= Beginning of Section =

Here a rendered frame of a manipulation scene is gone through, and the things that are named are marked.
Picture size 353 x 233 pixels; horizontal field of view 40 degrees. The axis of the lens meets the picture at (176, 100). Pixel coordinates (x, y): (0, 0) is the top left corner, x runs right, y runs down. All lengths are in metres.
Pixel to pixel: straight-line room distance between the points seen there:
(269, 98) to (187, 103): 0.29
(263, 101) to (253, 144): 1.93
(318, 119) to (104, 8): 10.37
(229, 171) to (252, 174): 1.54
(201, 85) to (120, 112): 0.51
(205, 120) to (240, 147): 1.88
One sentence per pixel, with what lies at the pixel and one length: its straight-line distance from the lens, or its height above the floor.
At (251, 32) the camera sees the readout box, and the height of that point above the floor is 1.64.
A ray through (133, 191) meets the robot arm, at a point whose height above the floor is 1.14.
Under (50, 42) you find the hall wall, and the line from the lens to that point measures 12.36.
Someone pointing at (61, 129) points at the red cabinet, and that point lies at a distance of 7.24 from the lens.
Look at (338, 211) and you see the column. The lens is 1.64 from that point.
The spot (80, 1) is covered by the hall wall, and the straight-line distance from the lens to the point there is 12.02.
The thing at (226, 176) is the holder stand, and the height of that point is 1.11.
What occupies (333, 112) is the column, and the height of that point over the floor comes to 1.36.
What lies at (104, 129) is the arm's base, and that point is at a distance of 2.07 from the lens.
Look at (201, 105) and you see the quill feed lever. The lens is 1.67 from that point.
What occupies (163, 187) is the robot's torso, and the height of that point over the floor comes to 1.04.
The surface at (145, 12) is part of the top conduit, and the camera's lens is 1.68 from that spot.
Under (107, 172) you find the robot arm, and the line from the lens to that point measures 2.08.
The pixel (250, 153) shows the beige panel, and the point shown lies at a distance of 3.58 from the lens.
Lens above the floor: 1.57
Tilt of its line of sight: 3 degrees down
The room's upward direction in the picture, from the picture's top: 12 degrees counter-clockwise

= End of Section =

> **Task details**
Set down the whole listing again. Keep every word as it is.

> **Answer to this task**
Here a rendered frame of a manipulation scene is gone through, and the things that are named are marked.
Picture size 353 x 233 pixels; horizontal field of view 40 degrees. The axis of the lens meets the picture at (176, 100). Pixel coordinates (x, y): (0, 0) is the top left corner, x runs right, y runs down. All lengths are in metres.
Pixel to pixel: straight-line room distance between the points seen there:
(269, 98) to (187, 103): 0.29
(263, 101) to (253, 144): 1.93
(318, 119) to (104, 8): 10.37
(229, 171) to (252, 174): 1.54
(201, 85) to (120, 112): 0.51
(205, 120) to (240, 147): 1.88
One sentence per pixel, with what lies at the pixel and one length: its straight-line distance from the lens, or its height above the floor.
At (251, 32) the camera sees the readout box, and the height of that point above the floor is 1.64.
A ray through (133, 191) meets the robot arm, at a point whose height above the floor is 1.14.
Under (50, 42) you find the hall wall, and the line from the lens to that point measures 12.36.
Someone pointing at (61, 129) points at the red cabinet, and that point lies at a distance of 7.24 from the lens.
Look at (338, 211) and you see the column. The lens is 1.64 from that point.
The spot (80, 1) is covered by the hall wall, and the straight-line distance from the lens to the point there is 12.02.
The thing at (226, 176) is the holder stand, and the height of that point is 1.11.
What occupies (333, 112) is the column, and the height of that point over the floor comes to 1.36.
What lies at (104, 129) is the arm's base, and that point is at a distance of 2.07 from the lens.
Look at (201, 105) and you see the quill feed lever. The lens is 1.67 from that point.
What occupies (163, 187) is the robot's torso, and the height of that point over the floor comes to 1.04.
The surface at (145, 12) is part of the top conduit, and the camera's lens is 1.68 from that spot.
Under (107, 172) you find the robot arm, and the line from the lens to that point measures 2.08.
The pixel (250, 153) shows the beige panel, and the point shown lies at a distance of 3.58 from the lens.
Lens above the floor: 1.57
Tilt of its line of sight: 3 degrees down
The room's upward direction in the picture, from the picture's top: 12 degrees counter-clockwise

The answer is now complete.